=== Exercise objective ===
Print exactly the lines below between the line holding "Mark the white sliding" and the line holding "The same camera", inclusive, and nothing more.

### Dataset extract

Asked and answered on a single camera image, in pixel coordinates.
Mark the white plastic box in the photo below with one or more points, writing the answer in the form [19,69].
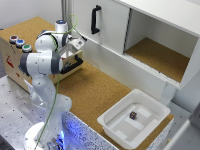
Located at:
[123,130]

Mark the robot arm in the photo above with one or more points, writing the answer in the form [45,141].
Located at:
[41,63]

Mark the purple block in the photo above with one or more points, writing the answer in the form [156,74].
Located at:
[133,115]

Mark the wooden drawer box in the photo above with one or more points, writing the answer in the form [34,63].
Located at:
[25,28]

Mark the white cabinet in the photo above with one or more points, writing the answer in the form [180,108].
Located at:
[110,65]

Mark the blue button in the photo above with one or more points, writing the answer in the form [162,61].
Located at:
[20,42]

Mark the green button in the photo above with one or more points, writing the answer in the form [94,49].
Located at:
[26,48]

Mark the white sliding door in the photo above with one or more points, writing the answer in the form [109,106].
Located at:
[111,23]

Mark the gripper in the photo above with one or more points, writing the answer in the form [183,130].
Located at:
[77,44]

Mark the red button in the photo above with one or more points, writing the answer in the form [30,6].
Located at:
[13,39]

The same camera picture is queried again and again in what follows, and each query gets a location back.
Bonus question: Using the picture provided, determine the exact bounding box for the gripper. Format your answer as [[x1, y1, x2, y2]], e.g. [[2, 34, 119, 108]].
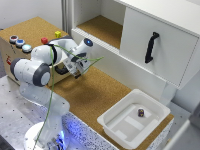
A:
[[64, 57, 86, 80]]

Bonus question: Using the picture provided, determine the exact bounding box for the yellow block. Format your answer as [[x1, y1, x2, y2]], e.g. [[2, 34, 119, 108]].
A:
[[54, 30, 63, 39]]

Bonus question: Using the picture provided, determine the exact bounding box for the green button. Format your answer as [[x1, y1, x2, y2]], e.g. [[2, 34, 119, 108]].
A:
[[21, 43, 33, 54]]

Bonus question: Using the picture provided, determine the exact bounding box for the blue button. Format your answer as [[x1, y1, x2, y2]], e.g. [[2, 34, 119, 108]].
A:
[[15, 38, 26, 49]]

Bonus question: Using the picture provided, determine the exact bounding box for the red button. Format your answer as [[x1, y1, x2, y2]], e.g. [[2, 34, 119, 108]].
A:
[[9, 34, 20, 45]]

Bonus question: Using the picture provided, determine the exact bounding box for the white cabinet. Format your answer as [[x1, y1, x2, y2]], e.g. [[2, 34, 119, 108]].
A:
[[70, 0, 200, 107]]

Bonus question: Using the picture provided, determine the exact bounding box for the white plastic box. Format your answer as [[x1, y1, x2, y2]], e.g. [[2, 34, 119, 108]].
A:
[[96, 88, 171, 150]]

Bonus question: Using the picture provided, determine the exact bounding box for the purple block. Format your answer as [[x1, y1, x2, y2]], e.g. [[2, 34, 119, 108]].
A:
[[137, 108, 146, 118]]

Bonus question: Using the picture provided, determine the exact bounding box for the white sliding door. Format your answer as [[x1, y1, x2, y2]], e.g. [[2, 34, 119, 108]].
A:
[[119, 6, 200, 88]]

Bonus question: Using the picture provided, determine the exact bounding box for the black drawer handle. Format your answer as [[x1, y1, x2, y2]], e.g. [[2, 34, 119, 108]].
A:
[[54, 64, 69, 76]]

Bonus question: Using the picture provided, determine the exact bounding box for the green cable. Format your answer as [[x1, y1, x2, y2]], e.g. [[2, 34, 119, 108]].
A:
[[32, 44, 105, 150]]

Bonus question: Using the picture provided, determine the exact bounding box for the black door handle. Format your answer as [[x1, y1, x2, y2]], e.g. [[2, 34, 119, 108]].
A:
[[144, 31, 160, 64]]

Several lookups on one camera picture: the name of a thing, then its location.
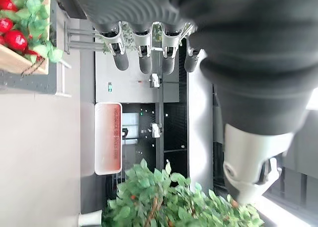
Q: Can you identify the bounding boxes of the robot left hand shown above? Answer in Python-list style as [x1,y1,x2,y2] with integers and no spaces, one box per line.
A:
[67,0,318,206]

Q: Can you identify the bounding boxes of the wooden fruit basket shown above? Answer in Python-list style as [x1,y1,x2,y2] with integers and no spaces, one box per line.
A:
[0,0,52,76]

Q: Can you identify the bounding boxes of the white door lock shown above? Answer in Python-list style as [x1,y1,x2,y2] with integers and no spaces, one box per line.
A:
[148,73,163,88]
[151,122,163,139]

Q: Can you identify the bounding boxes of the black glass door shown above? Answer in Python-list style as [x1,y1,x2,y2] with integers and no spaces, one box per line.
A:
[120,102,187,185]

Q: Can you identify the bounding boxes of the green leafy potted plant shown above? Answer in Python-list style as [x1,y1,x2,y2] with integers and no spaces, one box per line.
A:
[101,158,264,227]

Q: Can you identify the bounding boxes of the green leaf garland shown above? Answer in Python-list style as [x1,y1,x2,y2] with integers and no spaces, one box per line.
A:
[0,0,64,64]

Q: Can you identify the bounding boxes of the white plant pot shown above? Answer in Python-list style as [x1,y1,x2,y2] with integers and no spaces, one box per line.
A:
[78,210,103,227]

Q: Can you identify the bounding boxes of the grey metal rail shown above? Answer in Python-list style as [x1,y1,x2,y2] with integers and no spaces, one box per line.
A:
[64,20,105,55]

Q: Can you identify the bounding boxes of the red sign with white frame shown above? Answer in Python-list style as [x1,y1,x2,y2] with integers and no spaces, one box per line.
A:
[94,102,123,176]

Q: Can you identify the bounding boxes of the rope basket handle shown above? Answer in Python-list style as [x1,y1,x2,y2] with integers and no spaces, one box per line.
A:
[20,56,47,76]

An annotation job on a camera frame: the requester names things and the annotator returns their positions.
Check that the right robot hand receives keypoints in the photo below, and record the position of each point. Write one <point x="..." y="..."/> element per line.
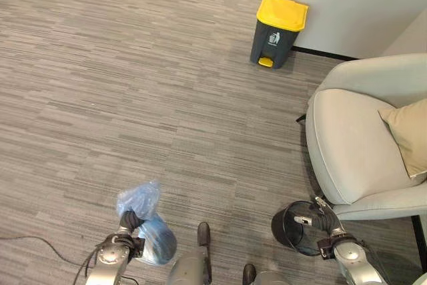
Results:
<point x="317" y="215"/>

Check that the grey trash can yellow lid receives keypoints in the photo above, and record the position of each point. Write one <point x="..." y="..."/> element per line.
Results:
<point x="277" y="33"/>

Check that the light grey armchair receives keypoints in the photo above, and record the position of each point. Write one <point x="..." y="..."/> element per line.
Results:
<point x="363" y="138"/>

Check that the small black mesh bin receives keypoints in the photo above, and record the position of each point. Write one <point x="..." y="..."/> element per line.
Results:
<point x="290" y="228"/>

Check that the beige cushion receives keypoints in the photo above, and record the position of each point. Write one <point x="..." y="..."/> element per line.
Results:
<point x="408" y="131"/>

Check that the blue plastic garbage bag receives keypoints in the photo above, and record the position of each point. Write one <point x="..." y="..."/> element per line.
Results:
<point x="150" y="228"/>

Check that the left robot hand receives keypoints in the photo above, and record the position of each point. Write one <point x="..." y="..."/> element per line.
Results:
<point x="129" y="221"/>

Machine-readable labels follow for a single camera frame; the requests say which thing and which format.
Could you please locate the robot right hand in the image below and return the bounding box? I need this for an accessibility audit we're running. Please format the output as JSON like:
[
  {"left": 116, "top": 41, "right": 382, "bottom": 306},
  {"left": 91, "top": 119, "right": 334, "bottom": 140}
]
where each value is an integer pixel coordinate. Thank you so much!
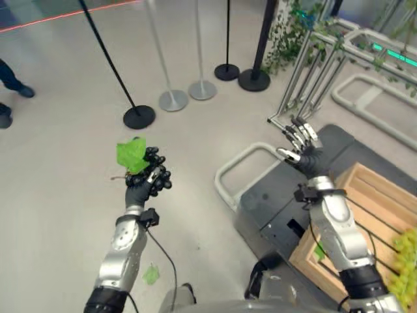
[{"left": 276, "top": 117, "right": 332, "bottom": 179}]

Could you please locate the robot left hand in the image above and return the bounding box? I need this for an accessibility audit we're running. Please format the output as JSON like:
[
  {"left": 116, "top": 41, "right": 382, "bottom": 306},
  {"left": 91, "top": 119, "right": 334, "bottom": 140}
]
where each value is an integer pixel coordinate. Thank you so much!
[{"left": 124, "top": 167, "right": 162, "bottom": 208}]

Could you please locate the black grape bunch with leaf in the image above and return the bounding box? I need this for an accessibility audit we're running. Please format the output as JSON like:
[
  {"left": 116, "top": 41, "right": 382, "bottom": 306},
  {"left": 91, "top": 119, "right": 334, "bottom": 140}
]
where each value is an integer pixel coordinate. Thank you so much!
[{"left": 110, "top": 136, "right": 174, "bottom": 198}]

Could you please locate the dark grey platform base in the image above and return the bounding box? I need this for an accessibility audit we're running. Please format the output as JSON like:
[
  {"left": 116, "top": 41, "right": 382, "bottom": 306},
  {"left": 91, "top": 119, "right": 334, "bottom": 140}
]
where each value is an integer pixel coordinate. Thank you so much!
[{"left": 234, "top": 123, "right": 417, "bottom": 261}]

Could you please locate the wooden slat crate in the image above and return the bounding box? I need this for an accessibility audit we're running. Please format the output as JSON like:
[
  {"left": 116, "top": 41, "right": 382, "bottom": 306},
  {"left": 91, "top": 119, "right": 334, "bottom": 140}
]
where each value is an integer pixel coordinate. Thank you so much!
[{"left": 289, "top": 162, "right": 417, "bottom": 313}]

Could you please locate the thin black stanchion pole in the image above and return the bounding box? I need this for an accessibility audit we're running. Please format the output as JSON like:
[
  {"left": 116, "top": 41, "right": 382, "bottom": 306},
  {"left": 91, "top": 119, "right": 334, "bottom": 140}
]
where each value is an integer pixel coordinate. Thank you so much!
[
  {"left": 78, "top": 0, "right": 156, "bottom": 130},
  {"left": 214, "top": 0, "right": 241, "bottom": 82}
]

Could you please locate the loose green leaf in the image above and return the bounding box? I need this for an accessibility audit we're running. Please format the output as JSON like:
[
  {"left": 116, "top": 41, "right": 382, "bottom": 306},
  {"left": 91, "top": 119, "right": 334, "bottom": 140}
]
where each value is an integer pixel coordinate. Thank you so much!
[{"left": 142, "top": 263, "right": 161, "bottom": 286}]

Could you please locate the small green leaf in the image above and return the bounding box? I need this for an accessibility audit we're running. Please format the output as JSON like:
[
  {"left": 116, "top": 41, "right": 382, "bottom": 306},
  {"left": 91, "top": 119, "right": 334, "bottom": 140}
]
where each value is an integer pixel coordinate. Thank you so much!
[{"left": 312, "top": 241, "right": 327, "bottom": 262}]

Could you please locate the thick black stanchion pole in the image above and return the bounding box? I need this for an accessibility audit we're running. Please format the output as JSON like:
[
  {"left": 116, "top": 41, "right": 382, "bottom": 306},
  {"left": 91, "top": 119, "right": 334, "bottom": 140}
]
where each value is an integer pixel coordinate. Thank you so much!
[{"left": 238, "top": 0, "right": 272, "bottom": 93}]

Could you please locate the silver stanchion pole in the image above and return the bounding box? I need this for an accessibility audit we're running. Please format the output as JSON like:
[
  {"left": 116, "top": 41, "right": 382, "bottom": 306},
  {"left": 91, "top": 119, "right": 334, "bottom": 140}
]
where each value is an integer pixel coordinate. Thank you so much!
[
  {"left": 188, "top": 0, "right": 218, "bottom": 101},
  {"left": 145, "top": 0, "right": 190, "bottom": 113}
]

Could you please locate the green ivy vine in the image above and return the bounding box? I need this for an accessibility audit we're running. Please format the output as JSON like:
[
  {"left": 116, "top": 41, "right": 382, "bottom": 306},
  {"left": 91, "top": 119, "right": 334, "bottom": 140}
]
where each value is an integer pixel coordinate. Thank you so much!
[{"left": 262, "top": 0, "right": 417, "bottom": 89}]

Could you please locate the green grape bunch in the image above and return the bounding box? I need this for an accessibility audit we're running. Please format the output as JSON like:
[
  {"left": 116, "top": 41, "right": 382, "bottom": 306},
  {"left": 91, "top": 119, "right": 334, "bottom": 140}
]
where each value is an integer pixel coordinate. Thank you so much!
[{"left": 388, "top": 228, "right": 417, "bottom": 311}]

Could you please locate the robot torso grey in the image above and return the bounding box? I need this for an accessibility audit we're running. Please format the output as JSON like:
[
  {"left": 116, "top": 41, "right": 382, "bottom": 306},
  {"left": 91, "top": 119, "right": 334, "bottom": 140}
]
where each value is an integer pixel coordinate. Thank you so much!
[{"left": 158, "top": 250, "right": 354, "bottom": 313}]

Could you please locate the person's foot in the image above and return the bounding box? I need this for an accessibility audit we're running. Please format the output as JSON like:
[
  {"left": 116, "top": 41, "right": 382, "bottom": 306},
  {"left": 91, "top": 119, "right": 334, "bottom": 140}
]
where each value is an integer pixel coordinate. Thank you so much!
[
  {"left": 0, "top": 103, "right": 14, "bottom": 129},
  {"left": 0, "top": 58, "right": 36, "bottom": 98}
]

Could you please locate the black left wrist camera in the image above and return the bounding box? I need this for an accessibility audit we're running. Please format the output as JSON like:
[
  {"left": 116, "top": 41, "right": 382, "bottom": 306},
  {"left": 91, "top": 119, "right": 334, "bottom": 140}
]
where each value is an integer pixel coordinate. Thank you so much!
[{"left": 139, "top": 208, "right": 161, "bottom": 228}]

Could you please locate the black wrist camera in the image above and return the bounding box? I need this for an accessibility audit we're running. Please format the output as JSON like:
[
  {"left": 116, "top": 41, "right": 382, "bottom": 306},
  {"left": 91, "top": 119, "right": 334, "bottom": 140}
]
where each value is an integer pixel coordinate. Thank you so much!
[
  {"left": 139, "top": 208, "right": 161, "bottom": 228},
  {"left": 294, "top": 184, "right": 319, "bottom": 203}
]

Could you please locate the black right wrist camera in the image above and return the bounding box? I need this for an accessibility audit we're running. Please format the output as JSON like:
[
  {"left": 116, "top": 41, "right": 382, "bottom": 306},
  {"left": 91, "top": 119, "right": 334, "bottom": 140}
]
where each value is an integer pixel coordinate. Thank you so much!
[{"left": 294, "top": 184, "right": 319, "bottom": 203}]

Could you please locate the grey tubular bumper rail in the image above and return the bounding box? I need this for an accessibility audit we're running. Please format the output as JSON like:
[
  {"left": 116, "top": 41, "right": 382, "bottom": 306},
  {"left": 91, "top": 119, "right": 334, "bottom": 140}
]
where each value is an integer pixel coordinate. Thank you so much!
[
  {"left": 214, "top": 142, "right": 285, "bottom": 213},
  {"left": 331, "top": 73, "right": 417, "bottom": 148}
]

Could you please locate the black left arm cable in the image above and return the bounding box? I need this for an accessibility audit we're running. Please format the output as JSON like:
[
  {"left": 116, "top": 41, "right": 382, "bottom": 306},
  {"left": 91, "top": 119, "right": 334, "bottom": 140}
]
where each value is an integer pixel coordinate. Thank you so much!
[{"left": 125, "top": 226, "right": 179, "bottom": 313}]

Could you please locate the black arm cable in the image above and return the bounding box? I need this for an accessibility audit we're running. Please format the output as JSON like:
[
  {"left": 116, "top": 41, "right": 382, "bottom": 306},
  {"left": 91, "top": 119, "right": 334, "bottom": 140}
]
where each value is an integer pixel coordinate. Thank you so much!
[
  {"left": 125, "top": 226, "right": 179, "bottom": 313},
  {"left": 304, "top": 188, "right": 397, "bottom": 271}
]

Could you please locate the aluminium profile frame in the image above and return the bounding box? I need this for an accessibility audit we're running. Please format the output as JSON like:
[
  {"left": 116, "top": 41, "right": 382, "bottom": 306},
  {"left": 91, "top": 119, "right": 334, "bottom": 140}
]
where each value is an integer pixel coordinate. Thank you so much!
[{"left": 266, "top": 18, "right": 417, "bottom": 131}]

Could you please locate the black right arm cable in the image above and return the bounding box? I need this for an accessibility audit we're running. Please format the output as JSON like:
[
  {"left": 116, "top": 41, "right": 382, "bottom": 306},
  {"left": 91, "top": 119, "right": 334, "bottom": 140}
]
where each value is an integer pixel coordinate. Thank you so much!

######

=== Worked solution ===
Mark the white sliding door in the photo above with one or more points, writing the answer in the form [109,106].
Located at:
[111,23]

Mark the gripper in the photo above with one or more points, writing the answer in the form [183,130].
Located at:
[77,44]

Mark the red button in the photo above with one or more points, writing the answer in the form [30,6].
Located at:
[13,39]

The same camera picture is queried again and again in what follows, and each query gets a location back.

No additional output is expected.